Internet costituisce una miniera quasi inesauribile di esempi di come la cultura POP usi la parola DNA e di quali significati le attribuisca. Qui, riporto alcuni di questi esempi, suddividendoli in categorie in base alla “funzione” che il termine DNA acquisisce nel contesto del messaggio e nell’intenzione di chi lo utilizza (per ogni categoria, cliccando sull’esempio evidenziato si viene reindirizzati all’immagine o al filmato corrispondente).
  1. Identificazione con le proprie passioni:Il desiderio di scoprire è nel tuo DNA”. “Il golf nel tuo DNA”. “Il ciclismo è nel mio DNA”.
  2. Lusinga di presunte capacità professionali (molto rappresentata in ambito marketing, risorse umane, formazione professionale): “Il successo è nel tuo DNA”. “La leadership è nel tuo DNA”. “Saper vendere è nel tuo DNA”.
  3. Borsa degli attrezzi (per riprogrammare se stessi e vivere meglio)“I geni della felicità: scopri il potenziale del tuo DNA”. “Sviluppa l’amore universale attivando il gene OM del tuo DNA”. “Riparare il proprio DNA per compiere il cambiamento definitivo della propria vita”. “Esprimi consapevolmente tutto il potere del tuo DNA”. “Arresta l’invecchiamento migliorando il tuo DNA”. “Come liberare le infinite potenzialità del proprio DNA per stare meglio”. “Migliora il DNA col cibo”. “DNA e immortalità: pensare positivo ripara il DNA e allunga la vita”. “Potenzia il tuo DNA in sedute di soli 30 minuti”. 
  4. DNA e salute (una miniera di soldi facili):
  5. Messaggio spam pervenuto nella mia casella di posta elettronica

  6. Determinismo divino: “DIO non ha mai sbagliato. Se ti ha fatto nascere è perché tu sei di successo. Il successo è nel tuo DNA”. “DIO ha messo nel tuo DNA la chiave per accedere a tutta l’abbondanza del mondo”. “Se sei nato per lo sport è perché DIO ha messo nel tuo DNA i geni per essere sportivo”. “DIO è nei tuoi geni". 
  7. Determinismo laico: “Sei grasso? È un po’ colpa del tuo DNA”. “Non riesci a smettere di fumare? La colpa è del tuo DNA”. "Il gene gay esiste.

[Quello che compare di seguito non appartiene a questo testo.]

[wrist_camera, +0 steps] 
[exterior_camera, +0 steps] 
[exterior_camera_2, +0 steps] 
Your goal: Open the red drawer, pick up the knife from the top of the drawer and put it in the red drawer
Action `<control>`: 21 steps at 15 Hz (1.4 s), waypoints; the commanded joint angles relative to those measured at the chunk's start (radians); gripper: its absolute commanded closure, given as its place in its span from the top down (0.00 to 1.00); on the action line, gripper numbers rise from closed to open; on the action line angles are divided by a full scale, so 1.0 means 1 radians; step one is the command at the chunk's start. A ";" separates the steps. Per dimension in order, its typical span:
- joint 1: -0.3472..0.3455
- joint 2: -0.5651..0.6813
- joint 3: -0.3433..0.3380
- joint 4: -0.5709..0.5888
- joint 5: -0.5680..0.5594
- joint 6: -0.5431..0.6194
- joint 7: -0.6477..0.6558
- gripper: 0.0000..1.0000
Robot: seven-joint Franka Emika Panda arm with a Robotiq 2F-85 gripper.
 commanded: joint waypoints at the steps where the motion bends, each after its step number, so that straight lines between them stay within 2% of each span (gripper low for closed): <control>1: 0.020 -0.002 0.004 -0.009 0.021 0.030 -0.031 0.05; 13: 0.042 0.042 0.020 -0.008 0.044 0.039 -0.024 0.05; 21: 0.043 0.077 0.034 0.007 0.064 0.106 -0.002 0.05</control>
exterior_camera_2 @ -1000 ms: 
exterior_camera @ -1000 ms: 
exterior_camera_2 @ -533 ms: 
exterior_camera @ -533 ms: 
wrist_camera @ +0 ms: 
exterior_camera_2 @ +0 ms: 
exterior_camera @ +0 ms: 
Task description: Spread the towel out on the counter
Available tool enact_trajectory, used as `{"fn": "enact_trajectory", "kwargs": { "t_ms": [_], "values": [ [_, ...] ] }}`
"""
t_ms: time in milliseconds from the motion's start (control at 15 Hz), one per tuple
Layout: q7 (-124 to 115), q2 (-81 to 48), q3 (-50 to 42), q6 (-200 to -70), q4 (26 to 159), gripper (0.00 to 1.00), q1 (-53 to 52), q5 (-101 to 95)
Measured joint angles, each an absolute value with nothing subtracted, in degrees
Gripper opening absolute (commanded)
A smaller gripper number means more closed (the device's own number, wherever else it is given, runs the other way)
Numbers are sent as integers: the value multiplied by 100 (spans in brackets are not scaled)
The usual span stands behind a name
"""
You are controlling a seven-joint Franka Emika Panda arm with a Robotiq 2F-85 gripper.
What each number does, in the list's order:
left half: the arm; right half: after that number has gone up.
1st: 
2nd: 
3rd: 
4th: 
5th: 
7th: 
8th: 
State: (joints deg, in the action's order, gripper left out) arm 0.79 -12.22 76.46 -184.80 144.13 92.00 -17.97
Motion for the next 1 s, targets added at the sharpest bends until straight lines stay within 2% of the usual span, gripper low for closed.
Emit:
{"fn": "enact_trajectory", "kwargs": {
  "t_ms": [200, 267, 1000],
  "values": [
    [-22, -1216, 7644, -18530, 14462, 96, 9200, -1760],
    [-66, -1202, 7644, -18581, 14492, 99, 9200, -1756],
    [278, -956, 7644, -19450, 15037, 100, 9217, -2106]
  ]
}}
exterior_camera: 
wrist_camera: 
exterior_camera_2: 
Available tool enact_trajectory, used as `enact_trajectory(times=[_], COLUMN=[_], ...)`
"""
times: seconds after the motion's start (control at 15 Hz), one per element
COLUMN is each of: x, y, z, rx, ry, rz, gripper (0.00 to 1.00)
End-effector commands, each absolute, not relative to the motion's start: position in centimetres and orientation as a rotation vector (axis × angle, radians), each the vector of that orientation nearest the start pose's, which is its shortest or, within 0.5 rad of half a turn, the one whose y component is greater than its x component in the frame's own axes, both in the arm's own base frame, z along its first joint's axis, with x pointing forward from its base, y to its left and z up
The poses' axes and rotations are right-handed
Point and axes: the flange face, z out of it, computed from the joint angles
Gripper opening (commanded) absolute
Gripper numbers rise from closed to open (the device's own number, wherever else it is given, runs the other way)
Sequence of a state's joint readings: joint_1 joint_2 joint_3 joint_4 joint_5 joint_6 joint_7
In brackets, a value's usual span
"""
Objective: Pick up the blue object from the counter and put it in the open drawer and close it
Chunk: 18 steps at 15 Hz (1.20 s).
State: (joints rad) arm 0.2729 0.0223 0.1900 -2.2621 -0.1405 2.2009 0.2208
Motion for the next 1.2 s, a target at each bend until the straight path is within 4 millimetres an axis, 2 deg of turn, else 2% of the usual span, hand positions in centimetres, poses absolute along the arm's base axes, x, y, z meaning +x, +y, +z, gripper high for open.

Questa è scienza!". 
  8. Determinismo subdolo: (nel caso qui riportato il determinismo genico non viene abolito ma viene fatto slittare dalla sequenza del DNA ai meccanismi di trascrizione dell’informazione): “Perché il DNA non è il tuo destino”.   E pensare che avevamo sperato di aver ritrovato la via del libero arbitrio!

CONCLUSIONE

La cultura POP dice le cose, non come stanno (sempre che qualcuno sappia come davvero stanno le cose), ma come il comune sentire di una certa epoca desidera che le cose stiano. Secondo la biologia ufficiale, il DNA può dirci qualcosa sul “come siamo fatti”, ma può dirci poco sul “chi o che cosa” siamo o “chi o che cosa” siamo destinati a diventare. Chi siamo e chi saremo, dipende in larga misura dalle relazioni che abbiamo intessuto e intesseremo nel corso della nostra esistenza. In un’epoca in cui, a livello globale, il senso di responsabilità personale sembra entrato in crisi e la volizione individuale sembra essere schiacciata da cose molto più grandi del singolo individuo (es. globalizzazione economica), l’idea di poter assegnare ad altri le responsabilità che dovrebbero essere nostre è molto invitante. La cultura POP ha trovato in varie libere rappresentazioni del DNA (sia di valenza laica che di valenza religiosa) un efficace strumento cui cedere quid di libertà in cambio di riduzioni di responsabilità. Il fatto che la cultura popolare si affidi alle interpretazioni di strumenti che ritiene scientificamente fondati (anche quando palesemente non lo sono) complica ulteriormente le cose perché il trasferimento dei nostri desideri su un oggetto di natura “scientificamente provata” può avvenire in perfetta buona fede. Questo transfer avviene con la complicità di un meccanismo psicologico che la giornalista Sian Townson spiega in modo semplice sulle pagine del Guardian: «Quando siamo propensi a credere a un fatto che reputiamo scientifico, adottiamo un criterio di validazione altrettanto “scientifico”: ci guardiamo attorno per cercare delle prove a sostegno di quel fatto. Purtroppo, però, finiamo inevitabilmente coll’ignorare le infinite prove che confutano quel medesimo fatto».
Se le cose stanno così, di fronte a una cultura POP che è lo specchio dei nostri desideri profondi e di fronte a meccanismi psicologici che giocano contro noi stessi, diventa sempre più difficile vedere come le cose stanno davvero. CHI CI SALVERÁ?